====== Exercise data

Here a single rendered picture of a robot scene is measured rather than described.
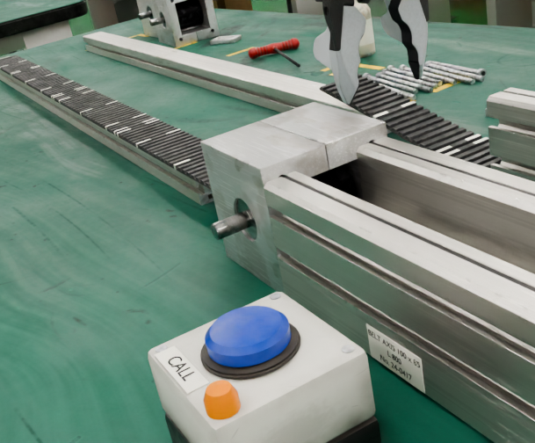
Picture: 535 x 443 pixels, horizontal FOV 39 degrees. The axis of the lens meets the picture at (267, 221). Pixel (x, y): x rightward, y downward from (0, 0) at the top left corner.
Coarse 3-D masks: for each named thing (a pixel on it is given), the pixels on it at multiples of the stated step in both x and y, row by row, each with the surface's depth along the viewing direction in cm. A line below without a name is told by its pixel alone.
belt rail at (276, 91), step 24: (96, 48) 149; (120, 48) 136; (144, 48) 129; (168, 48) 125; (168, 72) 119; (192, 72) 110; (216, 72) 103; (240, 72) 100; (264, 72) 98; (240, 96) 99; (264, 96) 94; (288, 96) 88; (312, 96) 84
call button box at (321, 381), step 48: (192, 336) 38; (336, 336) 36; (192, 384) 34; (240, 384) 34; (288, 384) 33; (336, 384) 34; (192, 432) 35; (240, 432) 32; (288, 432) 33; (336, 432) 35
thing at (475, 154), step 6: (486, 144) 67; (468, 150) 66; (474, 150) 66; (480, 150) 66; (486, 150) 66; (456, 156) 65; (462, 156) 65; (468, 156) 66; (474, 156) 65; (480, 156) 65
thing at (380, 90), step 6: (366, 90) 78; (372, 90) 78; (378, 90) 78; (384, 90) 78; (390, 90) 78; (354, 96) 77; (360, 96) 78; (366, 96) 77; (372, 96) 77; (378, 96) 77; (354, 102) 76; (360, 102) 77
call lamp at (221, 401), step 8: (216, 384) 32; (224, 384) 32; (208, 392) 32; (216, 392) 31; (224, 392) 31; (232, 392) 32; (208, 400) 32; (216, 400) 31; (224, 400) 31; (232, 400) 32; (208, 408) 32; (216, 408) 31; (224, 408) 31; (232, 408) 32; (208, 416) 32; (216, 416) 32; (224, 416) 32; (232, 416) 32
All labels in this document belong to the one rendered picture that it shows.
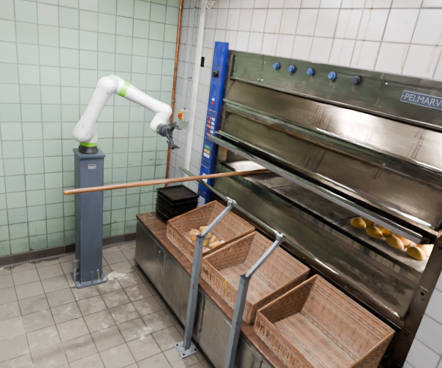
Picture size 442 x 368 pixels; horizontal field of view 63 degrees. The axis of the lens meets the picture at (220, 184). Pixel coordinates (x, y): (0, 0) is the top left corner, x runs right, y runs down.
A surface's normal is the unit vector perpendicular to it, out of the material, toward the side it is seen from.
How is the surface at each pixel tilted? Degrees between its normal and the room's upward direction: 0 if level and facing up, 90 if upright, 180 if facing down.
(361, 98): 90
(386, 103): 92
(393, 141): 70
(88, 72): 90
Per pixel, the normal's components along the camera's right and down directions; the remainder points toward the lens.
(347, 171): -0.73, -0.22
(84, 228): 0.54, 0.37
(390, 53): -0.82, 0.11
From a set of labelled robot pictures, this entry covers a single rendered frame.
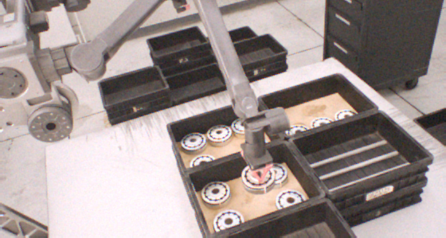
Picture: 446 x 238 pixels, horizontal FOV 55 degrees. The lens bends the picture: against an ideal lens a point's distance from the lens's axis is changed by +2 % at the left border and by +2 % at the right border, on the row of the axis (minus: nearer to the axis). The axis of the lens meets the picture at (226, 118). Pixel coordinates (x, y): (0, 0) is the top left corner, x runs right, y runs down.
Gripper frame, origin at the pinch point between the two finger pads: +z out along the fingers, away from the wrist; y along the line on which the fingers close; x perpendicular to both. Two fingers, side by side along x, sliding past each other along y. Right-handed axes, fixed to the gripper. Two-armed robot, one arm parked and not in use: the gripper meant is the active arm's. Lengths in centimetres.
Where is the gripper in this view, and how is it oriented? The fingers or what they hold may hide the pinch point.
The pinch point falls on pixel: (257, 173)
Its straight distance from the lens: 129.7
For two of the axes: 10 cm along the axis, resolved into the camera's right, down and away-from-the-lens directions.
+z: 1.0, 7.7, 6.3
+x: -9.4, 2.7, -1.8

============
====== Exercise data

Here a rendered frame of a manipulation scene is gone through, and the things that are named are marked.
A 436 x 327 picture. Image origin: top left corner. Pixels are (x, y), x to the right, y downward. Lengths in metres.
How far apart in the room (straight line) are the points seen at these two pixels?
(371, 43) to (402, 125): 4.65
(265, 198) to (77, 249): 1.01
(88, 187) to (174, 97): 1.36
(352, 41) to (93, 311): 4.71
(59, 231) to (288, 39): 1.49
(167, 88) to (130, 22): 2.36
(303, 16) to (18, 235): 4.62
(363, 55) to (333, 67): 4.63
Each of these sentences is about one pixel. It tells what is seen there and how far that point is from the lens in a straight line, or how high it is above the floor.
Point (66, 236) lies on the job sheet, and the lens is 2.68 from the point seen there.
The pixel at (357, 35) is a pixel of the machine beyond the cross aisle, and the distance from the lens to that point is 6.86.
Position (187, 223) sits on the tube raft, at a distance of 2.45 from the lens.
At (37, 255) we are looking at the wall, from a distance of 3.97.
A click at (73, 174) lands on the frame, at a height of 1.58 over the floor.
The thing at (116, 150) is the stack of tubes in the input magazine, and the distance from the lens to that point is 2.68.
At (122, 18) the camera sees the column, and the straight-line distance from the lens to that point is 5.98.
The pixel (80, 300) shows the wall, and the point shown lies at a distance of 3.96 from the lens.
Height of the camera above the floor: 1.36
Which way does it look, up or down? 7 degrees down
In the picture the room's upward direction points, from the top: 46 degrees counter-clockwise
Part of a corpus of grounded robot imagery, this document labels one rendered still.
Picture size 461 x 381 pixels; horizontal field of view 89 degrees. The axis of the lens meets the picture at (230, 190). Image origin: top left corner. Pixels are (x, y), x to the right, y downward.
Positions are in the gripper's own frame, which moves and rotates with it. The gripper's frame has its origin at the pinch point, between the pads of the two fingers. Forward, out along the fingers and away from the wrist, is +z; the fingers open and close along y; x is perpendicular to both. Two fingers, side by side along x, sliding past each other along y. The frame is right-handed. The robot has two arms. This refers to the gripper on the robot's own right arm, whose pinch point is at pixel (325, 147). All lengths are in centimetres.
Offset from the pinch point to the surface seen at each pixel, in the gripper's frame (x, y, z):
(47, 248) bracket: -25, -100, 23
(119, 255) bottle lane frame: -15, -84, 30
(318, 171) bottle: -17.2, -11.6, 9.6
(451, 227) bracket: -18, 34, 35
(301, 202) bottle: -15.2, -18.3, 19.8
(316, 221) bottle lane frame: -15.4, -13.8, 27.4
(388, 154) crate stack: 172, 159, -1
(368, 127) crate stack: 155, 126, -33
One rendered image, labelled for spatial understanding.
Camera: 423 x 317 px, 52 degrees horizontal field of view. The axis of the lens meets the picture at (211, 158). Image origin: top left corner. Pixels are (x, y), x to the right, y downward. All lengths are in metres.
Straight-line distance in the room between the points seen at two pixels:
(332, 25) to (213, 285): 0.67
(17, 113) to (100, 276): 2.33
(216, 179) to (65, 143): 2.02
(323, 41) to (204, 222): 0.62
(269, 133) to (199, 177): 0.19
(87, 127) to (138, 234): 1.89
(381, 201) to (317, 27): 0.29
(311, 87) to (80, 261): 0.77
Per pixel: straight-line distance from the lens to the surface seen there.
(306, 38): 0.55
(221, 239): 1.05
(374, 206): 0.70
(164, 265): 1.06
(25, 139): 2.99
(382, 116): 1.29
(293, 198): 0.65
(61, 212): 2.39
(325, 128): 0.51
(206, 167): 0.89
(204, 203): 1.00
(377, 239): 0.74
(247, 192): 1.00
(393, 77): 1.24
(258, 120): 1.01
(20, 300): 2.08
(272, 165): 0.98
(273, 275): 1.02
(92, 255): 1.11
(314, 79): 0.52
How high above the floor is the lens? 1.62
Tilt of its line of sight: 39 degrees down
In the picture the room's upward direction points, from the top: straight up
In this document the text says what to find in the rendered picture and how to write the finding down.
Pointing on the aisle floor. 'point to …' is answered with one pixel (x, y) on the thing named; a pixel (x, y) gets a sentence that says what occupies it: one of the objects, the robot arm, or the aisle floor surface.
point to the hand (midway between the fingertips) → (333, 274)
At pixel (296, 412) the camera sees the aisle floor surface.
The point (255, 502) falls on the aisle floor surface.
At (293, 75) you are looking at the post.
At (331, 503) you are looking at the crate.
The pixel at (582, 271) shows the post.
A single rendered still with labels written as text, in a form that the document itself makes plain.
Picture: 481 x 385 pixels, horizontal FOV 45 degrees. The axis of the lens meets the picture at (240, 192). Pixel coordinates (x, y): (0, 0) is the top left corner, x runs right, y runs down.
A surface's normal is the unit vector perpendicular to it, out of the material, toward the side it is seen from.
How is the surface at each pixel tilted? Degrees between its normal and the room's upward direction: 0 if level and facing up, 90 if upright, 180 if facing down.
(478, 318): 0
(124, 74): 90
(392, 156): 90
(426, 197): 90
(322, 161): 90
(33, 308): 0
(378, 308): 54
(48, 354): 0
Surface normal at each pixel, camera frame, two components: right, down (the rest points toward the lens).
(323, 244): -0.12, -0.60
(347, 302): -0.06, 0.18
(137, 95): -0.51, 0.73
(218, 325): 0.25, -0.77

============
====== Exercise data

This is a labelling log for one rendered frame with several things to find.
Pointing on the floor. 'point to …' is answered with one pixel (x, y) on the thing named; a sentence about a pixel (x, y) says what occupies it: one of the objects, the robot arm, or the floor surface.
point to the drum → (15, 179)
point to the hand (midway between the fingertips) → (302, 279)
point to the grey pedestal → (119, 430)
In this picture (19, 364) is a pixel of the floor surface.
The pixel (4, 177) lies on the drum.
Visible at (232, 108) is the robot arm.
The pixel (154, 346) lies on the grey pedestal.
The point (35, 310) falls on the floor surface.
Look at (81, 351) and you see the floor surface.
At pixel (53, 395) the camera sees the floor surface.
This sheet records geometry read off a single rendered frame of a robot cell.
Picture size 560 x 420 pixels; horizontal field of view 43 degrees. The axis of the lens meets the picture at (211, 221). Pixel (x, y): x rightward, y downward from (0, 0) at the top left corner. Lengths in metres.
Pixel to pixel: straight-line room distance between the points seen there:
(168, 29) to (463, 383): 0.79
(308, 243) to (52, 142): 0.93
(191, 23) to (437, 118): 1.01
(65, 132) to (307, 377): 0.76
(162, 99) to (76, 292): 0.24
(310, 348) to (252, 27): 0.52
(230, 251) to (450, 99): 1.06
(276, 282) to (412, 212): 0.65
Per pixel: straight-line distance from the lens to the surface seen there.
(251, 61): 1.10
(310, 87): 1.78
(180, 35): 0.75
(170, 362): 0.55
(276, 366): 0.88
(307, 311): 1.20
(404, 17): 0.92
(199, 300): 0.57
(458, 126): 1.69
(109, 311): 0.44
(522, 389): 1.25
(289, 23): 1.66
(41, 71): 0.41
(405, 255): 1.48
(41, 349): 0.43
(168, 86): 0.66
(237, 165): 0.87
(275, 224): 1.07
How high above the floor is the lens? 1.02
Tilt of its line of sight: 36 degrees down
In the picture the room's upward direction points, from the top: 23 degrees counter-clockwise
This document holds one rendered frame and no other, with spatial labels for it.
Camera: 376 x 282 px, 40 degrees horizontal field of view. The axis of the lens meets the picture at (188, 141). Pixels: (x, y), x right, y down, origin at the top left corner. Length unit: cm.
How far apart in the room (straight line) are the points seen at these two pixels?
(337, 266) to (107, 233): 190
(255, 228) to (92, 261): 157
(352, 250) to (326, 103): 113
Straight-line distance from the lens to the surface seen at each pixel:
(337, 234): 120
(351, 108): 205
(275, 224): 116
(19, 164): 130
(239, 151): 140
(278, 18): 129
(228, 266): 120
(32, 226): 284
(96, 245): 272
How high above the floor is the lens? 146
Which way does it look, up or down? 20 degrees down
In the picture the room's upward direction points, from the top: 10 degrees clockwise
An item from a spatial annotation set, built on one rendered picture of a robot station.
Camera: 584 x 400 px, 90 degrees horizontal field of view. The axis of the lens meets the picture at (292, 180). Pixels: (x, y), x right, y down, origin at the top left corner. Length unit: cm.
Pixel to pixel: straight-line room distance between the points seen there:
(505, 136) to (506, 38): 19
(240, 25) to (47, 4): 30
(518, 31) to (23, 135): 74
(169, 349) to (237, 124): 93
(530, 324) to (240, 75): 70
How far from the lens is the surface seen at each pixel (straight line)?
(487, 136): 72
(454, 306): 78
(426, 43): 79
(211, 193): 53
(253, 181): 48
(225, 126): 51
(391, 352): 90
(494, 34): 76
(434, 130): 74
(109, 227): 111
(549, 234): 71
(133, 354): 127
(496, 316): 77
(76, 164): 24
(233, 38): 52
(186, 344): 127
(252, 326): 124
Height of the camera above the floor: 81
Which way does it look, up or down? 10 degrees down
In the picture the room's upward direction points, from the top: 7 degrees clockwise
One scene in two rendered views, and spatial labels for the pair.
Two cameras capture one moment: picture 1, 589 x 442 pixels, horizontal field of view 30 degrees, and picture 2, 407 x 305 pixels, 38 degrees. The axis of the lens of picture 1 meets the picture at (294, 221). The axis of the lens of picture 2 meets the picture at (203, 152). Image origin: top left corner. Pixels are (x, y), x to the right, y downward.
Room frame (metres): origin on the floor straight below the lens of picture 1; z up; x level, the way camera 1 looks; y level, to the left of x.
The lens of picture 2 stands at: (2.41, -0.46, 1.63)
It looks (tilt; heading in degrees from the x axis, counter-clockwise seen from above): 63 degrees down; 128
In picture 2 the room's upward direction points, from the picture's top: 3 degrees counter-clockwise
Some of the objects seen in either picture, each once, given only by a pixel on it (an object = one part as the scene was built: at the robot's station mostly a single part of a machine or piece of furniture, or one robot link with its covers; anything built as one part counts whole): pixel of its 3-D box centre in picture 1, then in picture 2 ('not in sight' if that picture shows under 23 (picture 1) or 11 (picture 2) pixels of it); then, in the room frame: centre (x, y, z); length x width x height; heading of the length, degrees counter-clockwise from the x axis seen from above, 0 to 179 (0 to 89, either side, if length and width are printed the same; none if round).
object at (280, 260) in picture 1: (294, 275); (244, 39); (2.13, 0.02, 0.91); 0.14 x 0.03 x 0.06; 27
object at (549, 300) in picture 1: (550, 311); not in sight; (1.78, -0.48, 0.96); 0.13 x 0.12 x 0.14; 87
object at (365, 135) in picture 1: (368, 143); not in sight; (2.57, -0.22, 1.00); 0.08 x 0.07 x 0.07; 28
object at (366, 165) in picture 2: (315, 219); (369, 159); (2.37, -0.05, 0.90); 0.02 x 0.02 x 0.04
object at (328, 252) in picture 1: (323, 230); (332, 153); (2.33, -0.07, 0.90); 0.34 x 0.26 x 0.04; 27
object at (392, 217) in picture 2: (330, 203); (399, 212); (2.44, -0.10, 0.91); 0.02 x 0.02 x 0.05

============

[What you are asked to do]:
Could you set down, word for word, only the lines above from the line with "(109, 311): 0.44" to the line with "(228, 266): 120", including both?

[Expected answer]:
(109, 311): 0.44
(522, 389): 1.25
(289, 23): 1.66
(41, 71): 0.41
(405, 255): 1.48
(41, 349): 0.43
(168, 86): 0.66
(237, 165): 0.87
(275, 224): 1.07
How high above the floor is the lens? 1.02
Tilt of its line of sight: 36 degrees down
In the picture the room's upward direction points, from the top: 23 degrees counter-clockwise
This document holds one rendered frame and no other, with spatial labels for it.
Camera: 376 x 282 px, 40 degrees horizontal field of view. The axis of the lens meets the picture at (188, 141). Pixels: (x, y), x right, y down, origin at the top left corner. Length unit: cm.
How far apart in the room (straight line) are the points seen at these two pixels?
(337, 266) to (107, 233): 190
(255, 228) to (92, 261): 157
(352, 250) to (326, 103): 113
Straight-line distance from the lens to the surface seen at each pixel:
(337, 234): 120
(351, 108): 205
(275, 224): 116
(19, 164): 130
(239, 151): 140
(278, 18): 129
(228, 266): 120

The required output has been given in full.